Digi International is a Hopkins, Minnesota-headquartered IoT (Internet of Things) small-cap company. The company provides business and mission-critical IoT products, services and solutions to customers in the U.S., Europe, the Middle East. Africa and beyond. It offers cellular routers for wireless connectivity, cellular modules to embed cellular communications abilities into the products to deploy and manage intelligent and secure cellular connected products and remote access to network equipment in data centers.

The company also offers Digi Remote Manager and Lighthouse, which is a recurring revenue cloud-based service that provides a secure environment for customers to manage their connected device deployment and network devices. Digi's SmartSense service wirelessly monitors the temperature of foods and/or other perishable or sensitive goods. Lastly, Digi provides professional services such as site planning, implementation management, customer training and enhanced technical support.

Underlying Fundamentals

For the 12 months ended with the March quarter, Digi generated $58.9 million in operating cash flow. Out of that, the company only spent $2.3 million in capital expenditures. This leaves a fairly beefy $56.6 million in fee cash flow for the four quarters. Digi does not pay out a cash dividend.

Turning to the balance sheet, at least as of the end of the March quarter, Digi held a cash position of $23.8 million and inventories of $62.2 million, which left current assets at $166.4 million. Current liabilities added up to $81.1 million, including no short-term debt, but $32.2 million in unearned revenue. That results in current and quick ratios of 2.07 and 1.28, respectively. These ratios would be strong enough, but adjusted for unearned revenue, which is not a financial obligation, these ratios rose to 3.42 and 2.13. That's mighty.

Total assets amounted to $825.3 million in March, but that does include $606.9 million in goodwill and other intangibles. At 73.5% of total assets, I'll admit to looking at those numbers a little sideways. Total liabilities less equity came to $275M, including $171.8 million in long-term debt. 

Clearly, while the balance sheet is very solid for the short-term (12 months out), the longer-term health of this balance sheet requires some serious work.

My Thoughts

Operating and free cash flow are in a good place. The business is stagnating this year, meaning that these times could be times of opportunity in a profitable company expected to resume growth next year. 

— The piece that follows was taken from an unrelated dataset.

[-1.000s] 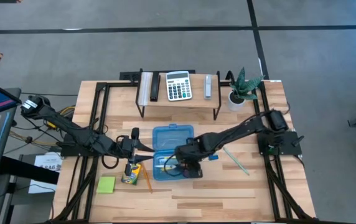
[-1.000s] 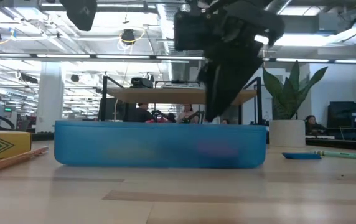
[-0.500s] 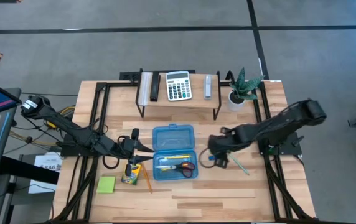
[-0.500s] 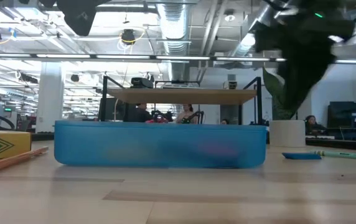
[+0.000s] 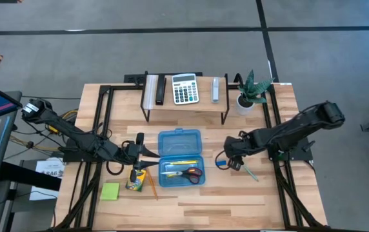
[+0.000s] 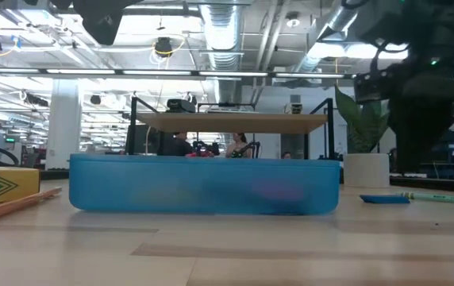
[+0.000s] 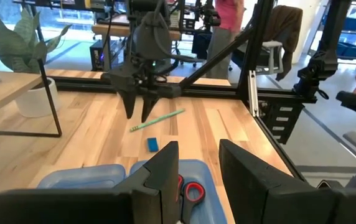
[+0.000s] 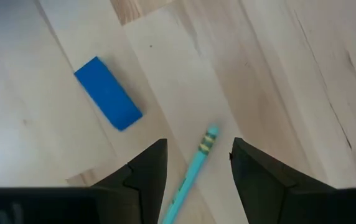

The longer-term picture is going to require some finesse, but time is on Digi's side given that there are profits, the cash flow is green, and the current picture is not going to force the company into a disadvantageous position in order to maintain operations.

Readers will see on this almost two-year chart, above, that DGII developed a double-bottom reversal almost immediately upon coming out of a double-top reversal. 

Relative strength is not very powerful looking. The daily Moving Average Convergence Divergence (MACD) is softening, with both the 12- and 26-day exponential moving averages (EMAs) in positive territory, but the histogram of the 9-day EMA dipping below zero. 

If the stock can retake its 50- and 200-day simple moving average (SMAs) upon this week's earnings, that could be the push needed to get to the pivot of the double-bottom pattern, which is at the $33 level. That would put our price  target at just about $39. A long way off, but technically possible, which would not be bad for a stock trading around $22 right now.

Small Cap/Stocks Under $10 Notes

I added to SoFi Technologies SOFI in Monday morning's pre-opening session, as the shares have come in and readers know I am a SOFI bull. 

I also added to Palantir Technologies PLTR at what was a 10% discount at the time. Remember, Palantir reports Monday evening.

At the time of publication, Guilfoyle was long SOFI and PLTR equity.